Recent research has given me a new, much more likely reason why I like exercising in the heat. On Rhonda Patrick’s Found My Fitness podcast, I heard an interview with Dr. Charles Raison, in which he described the results of a study suggesting that Whole-Body Hyperthermia was an effective treatment for depression. The experiment used infrared lights to heat people up to a core body temperature of 38.5℃ (101.3℉), but Raison is convinced that there is nothing special about the device used, and that a sauna, hot spring, sweat lodge, hot yoga—or just exercising in the heat—would have the same antidepressant effect.
Dr. Raison is studying further to try to elucidate the mechanism by which hyperthermia boosts mood in depressed people. (It seems to reduce inflammation, perhaps by boosting IL-6 which activates IL-10. Heat Shock Proteins might also be involved, since they do all sorts of things.)
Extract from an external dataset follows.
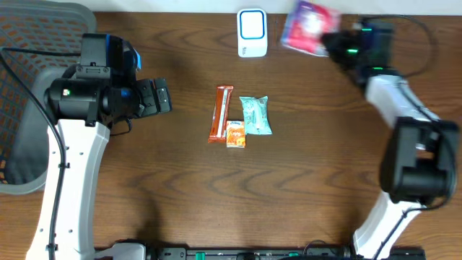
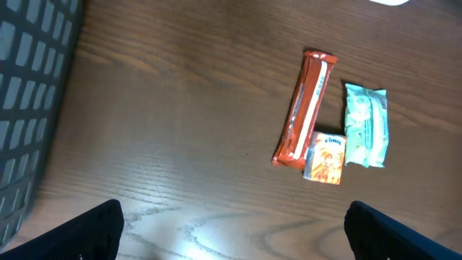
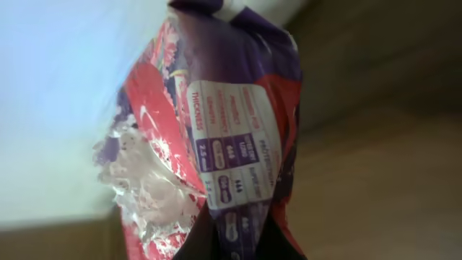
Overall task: Scan the item barcode
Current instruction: 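Lift the purple pack past the scanner and drop it at the right edge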
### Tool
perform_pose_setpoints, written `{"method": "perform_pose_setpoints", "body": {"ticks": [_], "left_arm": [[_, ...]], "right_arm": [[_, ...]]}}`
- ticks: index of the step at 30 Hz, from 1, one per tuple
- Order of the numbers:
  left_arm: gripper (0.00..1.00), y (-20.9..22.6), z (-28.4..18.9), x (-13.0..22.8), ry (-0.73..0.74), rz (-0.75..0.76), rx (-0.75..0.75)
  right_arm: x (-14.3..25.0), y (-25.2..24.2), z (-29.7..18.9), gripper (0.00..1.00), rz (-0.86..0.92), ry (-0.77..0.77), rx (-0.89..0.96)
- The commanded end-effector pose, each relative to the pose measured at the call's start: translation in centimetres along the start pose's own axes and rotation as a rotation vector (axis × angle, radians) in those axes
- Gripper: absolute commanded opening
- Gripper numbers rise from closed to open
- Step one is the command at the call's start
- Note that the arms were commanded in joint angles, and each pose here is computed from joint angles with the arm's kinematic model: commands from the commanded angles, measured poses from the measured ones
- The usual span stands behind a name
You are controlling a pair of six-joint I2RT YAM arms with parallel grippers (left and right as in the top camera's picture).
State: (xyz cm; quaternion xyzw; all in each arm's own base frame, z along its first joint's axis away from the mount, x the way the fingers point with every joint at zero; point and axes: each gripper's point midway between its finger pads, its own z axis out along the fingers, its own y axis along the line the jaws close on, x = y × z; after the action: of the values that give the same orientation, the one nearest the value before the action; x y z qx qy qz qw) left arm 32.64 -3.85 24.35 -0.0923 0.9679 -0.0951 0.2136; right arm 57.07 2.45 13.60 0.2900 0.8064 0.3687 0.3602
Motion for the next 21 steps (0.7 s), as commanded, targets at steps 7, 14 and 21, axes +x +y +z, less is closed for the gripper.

I have always been inclined to blame a lack of daylight for the seasonal depression that I’m prone to suffer from during the winter—both too short of a photo-period (which I address with a HappyLight™) and too little vitamin D (which I address with vitamin D supplements), but it now occurs to me that a lack of opportunity to exercise in the heat (and thereby raise my core body temperature high enough to trigger whatever it is that reduces depression) may be an independent factor.
It seems very likely that, just like my desire to spend time outdoors in daylight is probably self-medicating to boost my vitamin D and regulate my circadian rhythm, my desire to exercise in the heat is probably self-medicating to boost my mood.
I hesitate to rejoin a fitness center just to get access to a sauna, but I’ll have to investigate options for access to winter whole-body hyperthermia.